### Instructions to follow
When a line in the listing below contains the word "brown", return a copy of that line.

### The records
····················

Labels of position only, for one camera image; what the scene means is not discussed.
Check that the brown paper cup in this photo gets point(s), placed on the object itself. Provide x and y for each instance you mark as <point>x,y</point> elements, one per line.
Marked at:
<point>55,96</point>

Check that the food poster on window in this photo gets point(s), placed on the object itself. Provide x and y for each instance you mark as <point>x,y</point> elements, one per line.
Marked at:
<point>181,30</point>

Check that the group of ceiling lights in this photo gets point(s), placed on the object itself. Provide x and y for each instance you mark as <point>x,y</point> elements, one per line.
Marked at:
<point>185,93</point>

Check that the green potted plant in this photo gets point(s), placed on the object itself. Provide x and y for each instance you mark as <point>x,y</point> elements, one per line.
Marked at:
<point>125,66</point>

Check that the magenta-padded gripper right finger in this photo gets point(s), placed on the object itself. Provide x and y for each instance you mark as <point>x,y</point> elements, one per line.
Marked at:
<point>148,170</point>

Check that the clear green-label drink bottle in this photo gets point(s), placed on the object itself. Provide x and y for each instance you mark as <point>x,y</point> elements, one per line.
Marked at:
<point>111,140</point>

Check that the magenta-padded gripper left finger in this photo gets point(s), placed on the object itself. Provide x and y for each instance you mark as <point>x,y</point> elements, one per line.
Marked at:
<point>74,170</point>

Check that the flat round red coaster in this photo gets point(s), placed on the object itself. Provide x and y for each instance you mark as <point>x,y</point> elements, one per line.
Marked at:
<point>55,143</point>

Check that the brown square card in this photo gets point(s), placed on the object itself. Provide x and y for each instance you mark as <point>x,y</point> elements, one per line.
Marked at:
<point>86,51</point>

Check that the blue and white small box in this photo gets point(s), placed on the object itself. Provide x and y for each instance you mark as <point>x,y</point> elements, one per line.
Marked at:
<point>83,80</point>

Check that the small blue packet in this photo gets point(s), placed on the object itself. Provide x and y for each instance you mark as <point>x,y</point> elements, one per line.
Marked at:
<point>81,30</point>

····················

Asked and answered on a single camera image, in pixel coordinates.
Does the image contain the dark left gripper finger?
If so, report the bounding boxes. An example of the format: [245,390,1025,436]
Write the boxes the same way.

····················

### Response area
Check that the brown paper cup in this photo gets point(s), placed on the object itself. Provide x and y for each instance you mark as <point>x,y</point> elements, one per line.
Check that the brown square card in this photo gets point(s), placed on the object itself. Provide x and y for each instance you mark as <point>x,y</point> elements, one per line.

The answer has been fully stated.